目的 探讨维持性血液透析(maintenance hemodialysis,MHD)患者老年营养风险指数(geriatric nutritional risk index,GNRI)与临床指标的相关性。 方法 本研究为多中心横断面研究。纳入2019~2020年安徽省宣城市人民医院血液净化中心等29家透析中心2678例MHD患者,收集相关人口学特征、原发病、实验室检查等资料,其中依据白蛋白、身高、体质量等计算老年营养风险指数值,根据老年营养风险指数值分为高营养风险组(GNRI<82),中营养风险组(82≤GNRI<92),低营养风险组(92≤GNRI≤98),无营养风险组(GNRI>98),单因素方差分析4组间临床指标的差异,多元线性回归分析老年营养风险指数与临床指标的相关性。 结果 MHD患者中存在营养风险的占40.3%(1084/2687),高、中、低营养风险占比分别为3.0%、13.5%和23.7%;Pearson相关分析发现年龄(r=-0.101,P<0.001)、超敏C反应蛋白(r =-0.195,P =0.002)与GNRI呈负相关,血红蛋白(r=0.266,P<0.001)、肌酐(r=0.225,P<0.001)、三酰甘油(r =0.147,P<0.001)、低密度脂蛋白(r=0.089,P<0.001)、胆固醇(r=0.060,P =0.002)、血镁(r=0.113,P<0.001)、血磷(r=0.127,P<0.001)、甲状旁腺激素(r=0.051,P =0.008)与GNRI呈正相关。
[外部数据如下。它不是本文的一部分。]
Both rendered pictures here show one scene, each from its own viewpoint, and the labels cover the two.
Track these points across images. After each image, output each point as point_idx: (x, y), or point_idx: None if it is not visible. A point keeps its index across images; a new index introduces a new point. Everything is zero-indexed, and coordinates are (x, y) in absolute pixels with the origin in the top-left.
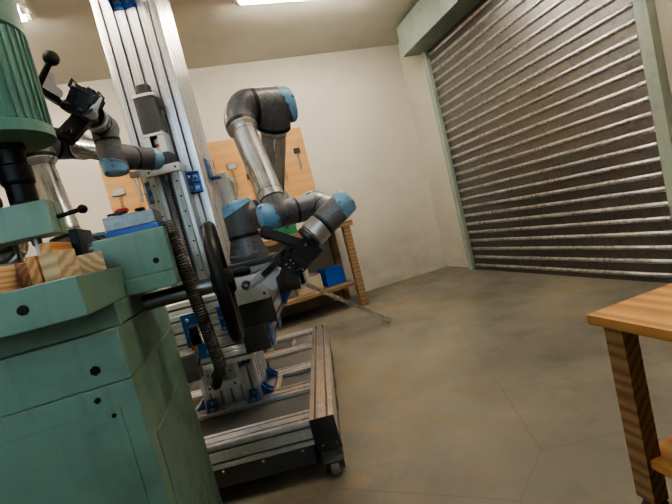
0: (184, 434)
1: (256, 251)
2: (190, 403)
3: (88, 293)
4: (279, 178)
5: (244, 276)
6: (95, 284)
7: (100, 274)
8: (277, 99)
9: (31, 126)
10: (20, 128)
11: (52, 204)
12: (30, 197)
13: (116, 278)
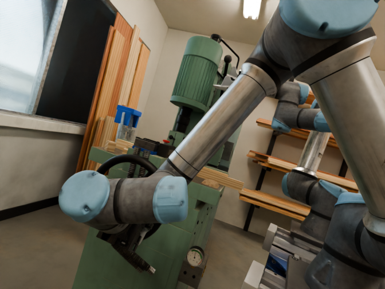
0: (128, 263)
1: (314, 278)
2: (162, 277)
3: (93, 154)
4: (358, 173)
5: (256, 272)
6: (101, 154)
7: (109, 153)
8: (275, 11)
9: (173, 98)
10: (171, 100)
11: (174, 133)
12: (176, 129)
13: (124, 162)
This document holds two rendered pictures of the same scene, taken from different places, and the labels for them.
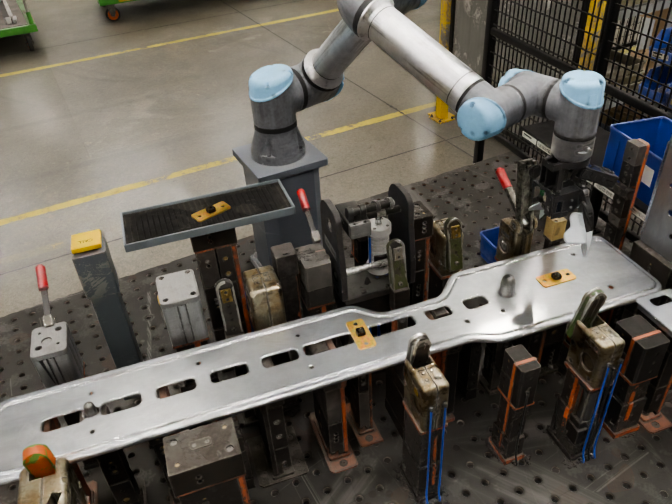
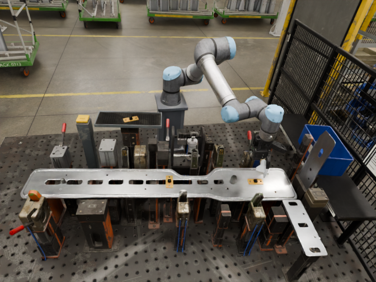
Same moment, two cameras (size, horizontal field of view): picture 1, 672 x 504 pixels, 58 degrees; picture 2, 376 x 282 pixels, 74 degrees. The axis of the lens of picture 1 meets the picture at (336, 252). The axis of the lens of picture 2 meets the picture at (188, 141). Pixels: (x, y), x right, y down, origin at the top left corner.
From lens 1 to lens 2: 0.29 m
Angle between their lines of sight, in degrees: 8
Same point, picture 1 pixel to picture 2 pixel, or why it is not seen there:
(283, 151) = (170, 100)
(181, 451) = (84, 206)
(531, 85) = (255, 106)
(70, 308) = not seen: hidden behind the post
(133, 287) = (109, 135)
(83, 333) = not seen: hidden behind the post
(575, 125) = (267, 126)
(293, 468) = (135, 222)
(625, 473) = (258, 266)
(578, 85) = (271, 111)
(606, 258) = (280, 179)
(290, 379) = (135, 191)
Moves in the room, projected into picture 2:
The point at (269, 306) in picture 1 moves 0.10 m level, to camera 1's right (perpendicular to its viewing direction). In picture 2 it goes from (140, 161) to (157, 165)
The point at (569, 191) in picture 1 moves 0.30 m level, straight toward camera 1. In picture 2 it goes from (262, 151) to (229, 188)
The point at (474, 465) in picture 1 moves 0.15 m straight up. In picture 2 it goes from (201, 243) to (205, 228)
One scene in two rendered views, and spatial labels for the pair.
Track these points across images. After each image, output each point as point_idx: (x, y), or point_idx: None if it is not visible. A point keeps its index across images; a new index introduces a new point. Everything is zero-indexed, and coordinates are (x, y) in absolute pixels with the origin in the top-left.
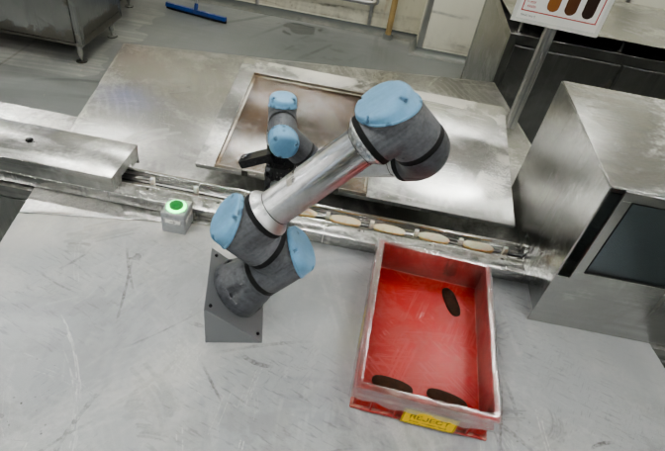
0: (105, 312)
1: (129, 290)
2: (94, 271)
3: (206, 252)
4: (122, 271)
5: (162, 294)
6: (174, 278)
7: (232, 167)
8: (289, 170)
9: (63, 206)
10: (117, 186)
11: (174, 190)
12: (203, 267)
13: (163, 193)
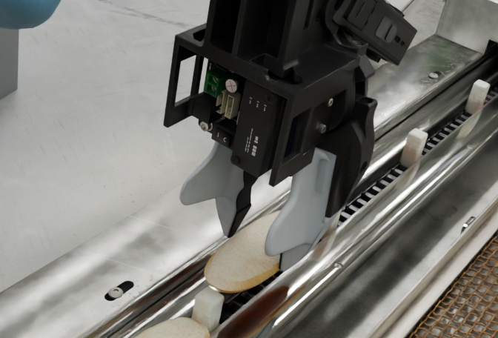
0: None
1: (108, 7)
2: None
3: (138, 117)
4: (172, 15)
5: (55, 29)
6: (88, 52)
7: (494, 198)
8: (191, 31)
9: (429, 21)
10: (456, 41)
11: (430, 121)
12: (84, 95)
13: (408, 87)
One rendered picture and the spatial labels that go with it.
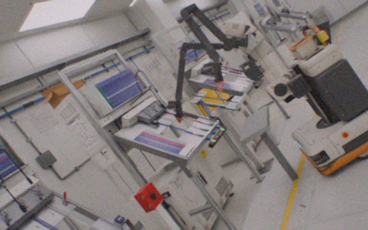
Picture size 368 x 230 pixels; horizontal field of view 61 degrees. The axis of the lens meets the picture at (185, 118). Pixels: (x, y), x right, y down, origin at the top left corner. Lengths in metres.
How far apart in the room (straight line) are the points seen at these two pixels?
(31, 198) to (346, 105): 2.15
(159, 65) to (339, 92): 2.27
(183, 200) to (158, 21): 4.06
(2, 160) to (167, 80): 2.33
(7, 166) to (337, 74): 2.25
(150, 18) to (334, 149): 4.52
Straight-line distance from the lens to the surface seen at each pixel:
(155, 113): 2.93
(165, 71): 3.94
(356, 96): 2.47
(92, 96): 2.85
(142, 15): 6.25
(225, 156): 4.10
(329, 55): 2.39
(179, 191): 2.70
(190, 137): 2.70
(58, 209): 2.10
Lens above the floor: 1.19
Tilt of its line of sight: 5 degrees down
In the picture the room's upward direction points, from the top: 37 degrees counter-clockwise
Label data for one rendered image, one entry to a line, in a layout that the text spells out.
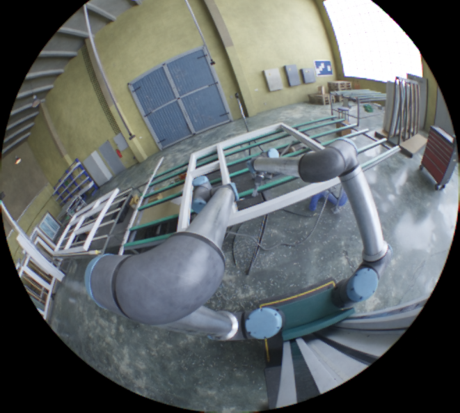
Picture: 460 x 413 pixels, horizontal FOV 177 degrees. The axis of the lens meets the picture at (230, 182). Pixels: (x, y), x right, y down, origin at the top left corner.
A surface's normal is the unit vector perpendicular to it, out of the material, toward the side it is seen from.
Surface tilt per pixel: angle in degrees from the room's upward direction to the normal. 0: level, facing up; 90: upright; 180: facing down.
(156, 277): 32
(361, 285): 5
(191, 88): 90
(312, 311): 0
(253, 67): 90
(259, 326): 5
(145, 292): 37
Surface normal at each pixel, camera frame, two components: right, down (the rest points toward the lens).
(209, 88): 0.13, 0.57
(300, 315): -0.31, -0.76
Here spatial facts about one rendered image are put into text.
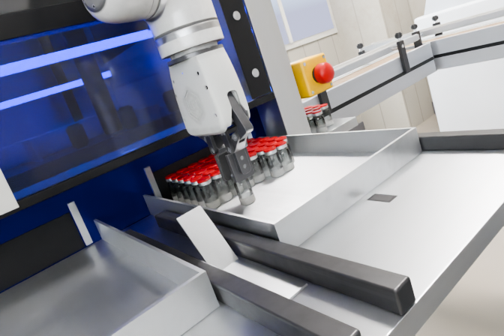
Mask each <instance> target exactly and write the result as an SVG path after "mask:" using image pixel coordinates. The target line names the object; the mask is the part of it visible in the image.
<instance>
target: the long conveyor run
mask: <svg viewBox="0 0 504 336"><path fill-rule="evenodd" d="M499 17H504V7H501V8H497V9H495V10H489V11H487V12H484V13H479V14H476V15H473V16H468V17H465V18H462V19H457V20H454V21H451V22H446V23H443V24H440V22H437V20H438V19H439V17H438V16H437V15H436V16H432V18H431V19H432V20H433V21H434V22H435V23H434V24H432V25H433V26H432V27H429V28H424V29H422V30H418V31H416V29H417V28H418V25H417V24H413V25H411V26H410V28H411V29H412V30H413V31H414V32H410V33H407V34H403V36H402V37H401V38H400V39H401V40H403V39H406V38H408V37H411V36H413V35H416V34H417V35H419V40H417V41H416V42H413V43H411V44H409V45H407V46H405V48H406V50H411V49H415V48H417V47H420V46H421V45H423V44H426V43H430V45H431V47H432V50H433V57H434V60H435V64H436V69H437V70H441V69H445V68H453V67H457V66H461V65H469V64H474V63H478V62H486V61H490V60H495V59H503V58H504V19H501V20H497V21H494V22H489V23H485V24H482V25H477V26H473V27H470V28H465V29H461V30H458V31H453V32H450V33H447V34H443V32H446V31H449V30H452V29H458V28H461V27H464V26H470V25H472V24H476V23H481V22H484V21H488V20H493V19H496V18H499ZM429 35H435V37H429V38H426V39H423V40H422V39H421V38H423V37H426V36H429ZM395 40H397V39H396V38H395V37H392V38H389V39H385V40H381V41H377V42H375V43H372V44H371V45H369V46H363V48H362V50H364V51H365V52H368V51H371V50H374V49H376V48H378V47H381V46H383V45H385V44H388V43H390V42H392V41H395Z"/></svg>
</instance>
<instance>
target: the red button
mask: <svg viewBox="0 0 504 336"><path fill-rule="evenodd" d="M314 76H315V78H316V81H317V82H318V83H320V84H325V83H330V82H331V81H332V80H333V79H334V76H335V70H334V68H333V67H332V65H331V64H329V63H328V62H323V63H319V64H317V65H316V67H315V69H314Z"/></svg>
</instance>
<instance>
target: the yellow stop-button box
mask: <svg viewBox="0 0 504 336"><path fill-rule="evenodd" d="M323 62H327V61H326V57H325V54H324V53H319V54H316V55H312V56H308V57H306V58H301V59H299V60H296V61H293V62H290V64H291V68H292V72H293V74H294V77H295V81H296V84H297V87H298V91H299V94H300V97H301V99H303V98H311V97H313V96H315V95H318V94H319V93H321V92H324V91H325V90H328V89H330V88H332V87H333V82H332V81H331V82H329V83H325V84H320V83H318V82H317V80H316V78H315V76H314V69H315V67H316V66H317V65H318V64H319V63H323Z"/></svg>
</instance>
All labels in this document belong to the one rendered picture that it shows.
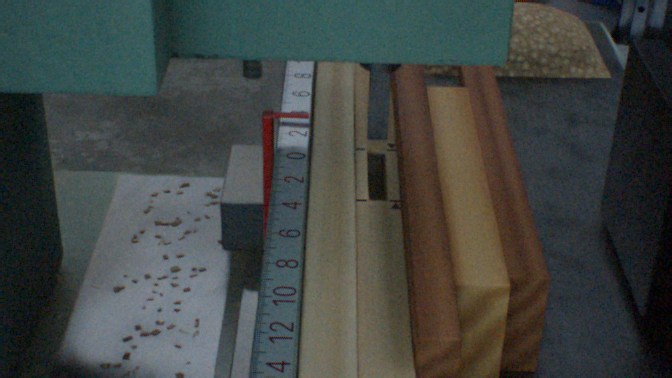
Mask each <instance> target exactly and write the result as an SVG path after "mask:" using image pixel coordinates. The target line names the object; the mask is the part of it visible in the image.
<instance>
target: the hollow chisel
mask: <svg viewBox="0 0 672 378"><path fill-rule="evenodd" d="M389 91H390V73H373V72H370V75H369V98H368V123H367V139H377V140H386V139H387V129H388V111H389Z"/></svg>
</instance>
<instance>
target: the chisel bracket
mask: <svg viewBox="0 0 672 378"><path fill-rule="evenodd" d="M514 1H515V0H170V11H171V28H172V45H173V54H172V57H171V58H191V59H211V60H253V61H293V62H334V63H359V64H360V66H361V67H362V68H363V69H365V70H367V71H369V72H373V73H390V72H394V71H397V70H398V69H400V68H401V67H402V65H403V64H416V65H457V66H502V65H504V64H505V62H506V60H507V58H508V54H509V45H510V37H511V28H512V18H513V9H514Z"/></svg>
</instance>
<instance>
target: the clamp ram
mask: <svg viewBox="0 0 672 378"><path fill-rule="evenodd" d="M600 210H601V213H602V216H603V218H604V221H606V224H607V226H608V229H609V232H610V234H611V237H612V240H613V242H614V245H615V248H616V251H617V254H618V257H619V259H620V262H621V265H622V267H623V270H624V273H625V275H626V278H627V281H628V283H629V286H630V289H631V291H632V295H633V298H635V300H636V303H637V306H638V308H639V311H640V314H641V316H642V319H643V321H644V322H646V323H672V54H671V53H670V51H669V49H668V48H667V46H666V45H665V43H664V41H660V40H632V41H630V43H629V48H628V54H627V59H626V65H625V71H624V77H623V83H622V89H621V94H620V100H619V106H618V111H617V118H616V124H615V129H614V135H613V141H612V146H611V152H610V158H609V164H608V170H607V176H606V182H604V187H603V193H602V199H601V204H600Z"/></svg>
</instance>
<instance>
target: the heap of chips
mask: <svg viewBox="0 0 672 378"><path fill-rule="evenodd" d="M492 67H493V70H494V74H495V76H503V77H544V78H585V79H612V78H611V76H610V74H609V71H608V69H607V67H606V65H605V63H604V61H603V58H602V56H601V54H600V52H598V50H597V48H596V46H595V44H594V42H593V40H592V38H591V36H590V34H589V32H588V30H587V27H586V24H583V23H582V22H581V21H580V20H579V19H578V18H577V17H576V16H575V15H573V14H571V13H568V12H565V11H563V10H560V9H556V8H553V7H550V6H547V5H543V4H536V3H525V2H514V9H513V18H512V28H511V37H510V45H509V54H508V58H507V60H506V62H505V64H504V65H502V66H492ZM423 68H424V75H459V66H457V65H423Z"/></svg>
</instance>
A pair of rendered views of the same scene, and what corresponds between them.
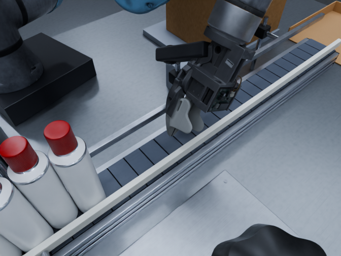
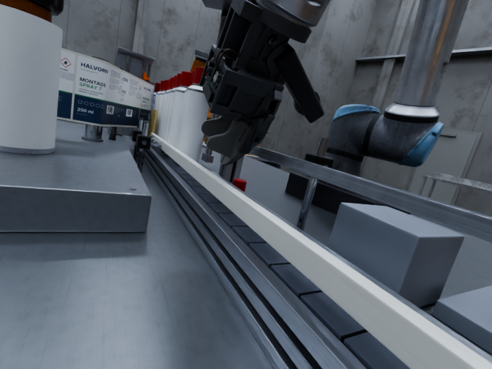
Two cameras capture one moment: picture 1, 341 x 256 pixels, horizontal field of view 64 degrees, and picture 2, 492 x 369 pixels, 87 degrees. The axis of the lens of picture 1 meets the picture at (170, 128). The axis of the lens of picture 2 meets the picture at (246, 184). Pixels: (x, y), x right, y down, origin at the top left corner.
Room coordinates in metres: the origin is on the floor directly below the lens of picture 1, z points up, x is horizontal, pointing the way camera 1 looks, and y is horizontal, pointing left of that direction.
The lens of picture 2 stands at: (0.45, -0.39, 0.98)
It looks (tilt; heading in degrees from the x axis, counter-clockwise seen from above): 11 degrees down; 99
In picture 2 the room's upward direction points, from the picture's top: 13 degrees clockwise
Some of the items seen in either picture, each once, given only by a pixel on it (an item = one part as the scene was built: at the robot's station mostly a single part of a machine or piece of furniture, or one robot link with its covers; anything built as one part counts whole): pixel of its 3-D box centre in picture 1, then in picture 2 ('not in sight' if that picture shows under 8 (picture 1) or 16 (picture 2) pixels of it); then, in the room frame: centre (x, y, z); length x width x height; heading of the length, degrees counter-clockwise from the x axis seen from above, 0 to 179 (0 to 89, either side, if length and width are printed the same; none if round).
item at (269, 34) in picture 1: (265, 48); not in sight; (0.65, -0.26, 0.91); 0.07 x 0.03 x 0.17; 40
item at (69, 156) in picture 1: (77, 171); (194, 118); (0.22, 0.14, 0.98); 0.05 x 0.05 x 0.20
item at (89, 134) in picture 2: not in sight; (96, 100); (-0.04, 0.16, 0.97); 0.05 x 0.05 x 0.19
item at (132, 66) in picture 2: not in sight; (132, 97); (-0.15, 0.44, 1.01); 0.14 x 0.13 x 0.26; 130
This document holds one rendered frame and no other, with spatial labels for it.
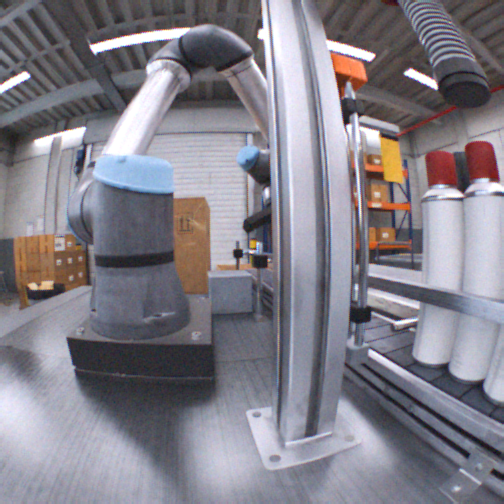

多元线性回归分析发现MHD患者GNRI与血清肌酐(β=0.070,P<0.001)、三酰甘油(β=0.070,P<0.001)、低密度脂蛋白(β=0.034,P=0.009)独立相关。 结论 维持性血液透析患者营养风险比例高,老年营养风险指数是反映血液透析患者营养状态的有用指标。
汪炜
,
石瑞
,
李秀勇
,
白友为
,
刘智
,
梁绍钦
,
陈雷
,
唐晓飞
,
李激
,
郭玉文
,
袁亮
,
王德光
. 维持性血液透析患者老年营养风险指数与临床指标的相关性分析[J]. 中国血液净化, 2023
, 22(02)
: 90
-94
.
DOI: 10.3969/j.issn.1671-4091.2023.02.003
Objective To evaluate the associated between Geriatric Nutritional Risk Index (GNRI) and clinical characteristics in maintenance hemodialysis (MHD) patients. Methods Two thousand six hundred and seventy-eight patients in MHD were recruited. Clinical characteristics of the patients were collected. We divided patients into the highest GNRI group (>98), considered to have no risk of malnutrition, the high GNRI group (92≤GNRI≤98), considered to have a low risk of malnutrition, median GNRI group (82≤GNRI<92), considered to have a median risk of malnutrition, and low GNRI group (<82), considered to have a high risk of malnutrition. Pearson correlation analyses and multiple linear regression analyses were conducted. Results One thousand and eighty-four patients (40.3%) were at risk of malnutrition. Pearson analysis showed that age (r=-0.101, P<0.001) and hypersensitive c reactive protein (hsCRP) (r=-0.195, P=0.002) were negatively correlated with GNRI. Hemoglobin (r=0.266, P<0.001), serum creatinine (r=0.225, P<0.001), triglyceride (r=0.147, P<0.001), low density lipoprotein (r=0.089, P<0.001), cholesterol (r=0.060, P=0.002), serum magnesium (r=0.113, P<0.001), serum phosphorus (r=0.127, P<0.001), parathyroid hormone (r=0.051, P=0.008) were positively correlated with GNRI. Multivariate logistic regression analysis shown that serum creatinine (β=0.070, P<0.001), triglyceride (β=0.070, P<0.001) and low density lipoprotein (β=0.034, P=0.009) were significantly associated with GNRI. Conclusions GNRI may be a reasonable indicator for assessment and monitoring of nutritional status in MHD patients.